In 1999, the Leuk Castle Foundation was established to restore and maintain the Bishop’s Castle in Leuk. As part of the restoration, one of the medieval towers was topped with a glass cupola by the architect Mario Botta – it’s very pretty. 


The ski area is quite small and not quite worthy of a visit, but we want to come back for summer hiking. This is a pretty, sunny valley, packed with natural hot springs. The town is low-key and not fancy at all, but with the right hotel would make for an easy and pleasant getaway. We found it more attractive in winter, with snow covering the hills and obscuring the unfortunate predominance of 1960s/70s concrete apartment buildings. Note that the town mostly shuts down April 15-May 31 each year (which was a good thing in our books; we had the spas to ourselves).

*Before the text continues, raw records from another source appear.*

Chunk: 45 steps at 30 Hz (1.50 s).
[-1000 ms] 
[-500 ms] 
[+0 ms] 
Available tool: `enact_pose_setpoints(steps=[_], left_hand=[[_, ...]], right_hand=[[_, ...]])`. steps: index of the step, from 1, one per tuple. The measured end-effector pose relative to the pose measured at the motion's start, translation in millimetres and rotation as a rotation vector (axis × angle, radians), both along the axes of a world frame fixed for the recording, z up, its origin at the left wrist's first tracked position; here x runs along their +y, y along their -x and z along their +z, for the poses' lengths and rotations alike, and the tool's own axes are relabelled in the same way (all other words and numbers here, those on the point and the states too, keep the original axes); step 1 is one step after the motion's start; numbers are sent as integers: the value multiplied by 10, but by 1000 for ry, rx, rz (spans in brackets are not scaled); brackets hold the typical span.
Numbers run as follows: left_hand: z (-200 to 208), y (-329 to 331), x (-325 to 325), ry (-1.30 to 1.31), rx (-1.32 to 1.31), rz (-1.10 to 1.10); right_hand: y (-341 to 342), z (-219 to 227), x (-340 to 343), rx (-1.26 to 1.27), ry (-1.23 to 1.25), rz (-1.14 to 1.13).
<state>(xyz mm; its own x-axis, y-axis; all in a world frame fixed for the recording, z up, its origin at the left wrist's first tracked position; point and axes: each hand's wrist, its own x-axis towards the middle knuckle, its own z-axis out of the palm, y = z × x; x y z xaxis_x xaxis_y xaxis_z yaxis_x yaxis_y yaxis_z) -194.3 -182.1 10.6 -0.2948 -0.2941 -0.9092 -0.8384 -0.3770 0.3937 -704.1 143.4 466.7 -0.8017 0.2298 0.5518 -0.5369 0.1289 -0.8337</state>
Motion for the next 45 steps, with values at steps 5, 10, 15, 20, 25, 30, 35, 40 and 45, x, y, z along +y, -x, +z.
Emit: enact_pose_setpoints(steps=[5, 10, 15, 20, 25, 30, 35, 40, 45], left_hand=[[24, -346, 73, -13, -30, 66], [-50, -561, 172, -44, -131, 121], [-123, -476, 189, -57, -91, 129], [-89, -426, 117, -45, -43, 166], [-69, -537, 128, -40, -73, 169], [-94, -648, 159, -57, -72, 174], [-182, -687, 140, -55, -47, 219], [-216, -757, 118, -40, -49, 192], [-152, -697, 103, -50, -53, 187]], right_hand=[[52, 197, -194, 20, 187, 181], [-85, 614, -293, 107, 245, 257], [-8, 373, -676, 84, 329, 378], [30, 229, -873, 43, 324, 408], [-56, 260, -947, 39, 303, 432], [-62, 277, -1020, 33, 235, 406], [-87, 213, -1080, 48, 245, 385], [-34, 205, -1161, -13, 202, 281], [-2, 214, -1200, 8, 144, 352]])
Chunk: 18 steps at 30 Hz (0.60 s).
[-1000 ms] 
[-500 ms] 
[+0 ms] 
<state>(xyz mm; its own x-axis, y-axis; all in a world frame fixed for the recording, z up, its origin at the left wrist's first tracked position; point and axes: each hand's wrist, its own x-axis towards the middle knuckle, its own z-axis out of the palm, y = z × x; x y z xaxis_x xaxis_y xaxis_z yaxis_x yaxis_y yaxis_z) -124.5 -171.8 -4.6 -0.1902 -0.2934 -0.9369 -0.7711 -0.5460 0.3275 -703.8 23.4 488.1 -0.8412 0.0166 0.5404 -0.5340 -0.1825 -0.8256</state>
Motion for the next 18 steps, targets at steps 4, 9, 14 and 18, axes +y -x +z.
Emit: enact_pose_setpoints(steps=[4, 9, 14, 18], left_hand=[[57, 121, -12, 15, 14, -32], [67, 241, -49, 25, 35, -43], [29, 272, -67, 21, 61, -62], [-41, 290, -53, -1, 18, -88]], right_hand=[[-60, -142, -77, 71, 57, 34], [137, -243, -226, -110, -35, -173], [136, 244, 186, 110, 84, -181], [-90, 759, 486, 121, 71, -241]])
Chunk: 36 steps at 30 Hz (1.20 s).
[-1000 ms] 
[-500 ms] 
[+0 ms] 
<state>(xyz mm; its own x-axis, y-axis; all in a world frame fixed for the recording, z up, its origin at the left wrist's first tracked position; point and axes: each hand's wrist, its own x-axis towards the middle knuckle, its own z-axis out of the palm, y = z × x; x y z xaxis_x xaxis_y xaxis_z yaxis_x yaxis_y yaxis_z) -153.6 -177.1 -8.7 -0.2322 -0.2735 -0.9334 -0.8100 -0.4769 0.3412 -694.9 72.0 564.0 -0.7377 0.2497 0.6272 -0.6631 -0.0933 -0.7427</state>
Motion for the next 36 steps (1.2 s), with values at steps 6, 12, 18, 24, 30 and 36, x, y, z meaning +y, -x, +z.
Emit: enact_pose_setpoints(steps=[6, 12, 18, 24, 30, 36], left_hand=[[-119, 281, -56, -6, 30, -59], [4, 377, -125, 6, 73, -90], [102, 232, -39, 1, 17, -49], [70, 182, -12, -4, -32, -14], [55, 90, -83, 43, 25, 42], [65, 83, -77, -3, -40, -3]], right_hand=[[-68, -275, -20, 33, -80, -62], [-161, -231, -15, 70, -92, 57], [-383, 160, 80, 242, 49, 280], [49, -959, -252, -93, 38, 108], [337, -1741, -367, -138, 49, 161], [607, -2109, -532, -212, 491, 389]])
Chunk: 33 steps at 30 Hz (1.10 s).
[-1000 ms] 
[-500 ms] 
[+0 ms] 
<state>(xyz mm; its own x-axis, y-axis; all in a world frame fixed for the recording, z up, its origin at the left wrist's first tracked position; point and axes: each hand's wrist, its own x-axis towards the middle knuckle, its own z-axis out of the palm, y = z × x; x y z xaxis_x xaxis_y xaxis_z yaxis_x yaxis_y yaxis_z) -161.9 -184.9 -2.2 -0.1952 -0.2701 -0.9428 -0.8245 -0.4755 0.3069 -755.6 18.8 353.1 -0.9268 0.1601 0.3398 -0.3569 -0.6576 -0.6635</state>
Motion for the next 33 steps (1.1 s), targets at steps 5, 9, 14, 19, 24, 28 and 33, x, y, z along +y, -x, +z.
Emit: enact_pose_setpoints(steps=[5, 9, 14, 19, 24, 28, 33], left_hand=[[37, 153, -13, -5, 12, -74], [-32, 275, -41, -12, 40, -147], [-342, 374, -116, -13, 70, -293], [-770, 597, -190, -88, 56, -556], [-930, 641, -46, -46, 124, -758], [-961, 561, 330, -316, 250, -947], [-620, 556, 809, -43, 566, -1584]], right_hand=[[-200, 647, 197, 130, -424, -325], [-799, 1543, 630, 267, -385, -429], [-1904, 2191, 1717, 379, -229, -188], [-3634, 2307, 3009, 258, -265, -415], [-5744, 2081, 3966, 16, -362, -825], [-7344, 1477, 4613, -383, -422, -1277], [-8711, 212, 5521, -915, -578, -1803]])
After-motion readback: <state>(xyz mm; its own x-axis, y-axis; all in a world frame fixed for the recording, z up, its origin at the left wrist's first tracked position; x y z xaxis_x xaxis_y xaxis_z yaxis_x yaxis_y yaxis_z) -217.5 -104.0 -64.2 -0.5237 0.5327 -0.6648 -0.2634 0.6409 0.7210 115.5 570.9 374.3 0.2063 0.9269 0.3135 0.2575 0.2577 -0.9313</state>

There’s a pretty all-season hike around town, the Thermal Springs Trail, that gives you a good lay of the land and a chance to dip your hand in the natural springs. 

Most people come for the spas (in fact have come for a very long time – the oldest known document mentioning the spas is from 1315). Thermal tourism has been popular since the early 1500s. Many of the hotels have pools – we read there are around 30 spring fed pools – and there are two large municipal ones. Leukerbad Therme is an aging, kid friendly complex with waterslides, and the more adult-oriented **Walliser Alpentherme & Spa Leukerbad. It’s a bit institutional, but we enjoyed the pools and saunas, and had a lovely quiet afternoon with the facility almost empty in late April 2024.


  • **Hotel Les Sources des Alpes: We really liked this – old school, but elegant and well-maintained, big rooms and very nice pools. Dining room was formal, food fairly typical (I’d eat elsewhere).
  • **Hotel de France, which is one of the Thermal Hotels. I find the website a bit confusing, but it appears that most of the hotels surrounding the Walliser Alpentherme are under common management as part of the Thermal Hotels cluster, sharing a check-in desk, breakfast area, and spa. Our room was small and rather basic, but with a comfortable bed. Breakfast across the street in the main building was quite poor. We did rather like the pools in the main building: three in total, one outdoor, one in a man-made “grotto.” There is (or was) a sauna area, but it appears to be either seasonally closed, or perhaps permanently defunct. Bonus points for having a hotel cat, Romeo.


  • Chinese restaurant **Canaan was pretty good – it appears to be family run, big menu, everything was relatively typical (which is high praise for Switzerland). 
  • **Restaurant Lounge 1411 is one of the fancier dining options in town. It’s very ugly on the outside, but the interior works better, food is tasty, service friendly.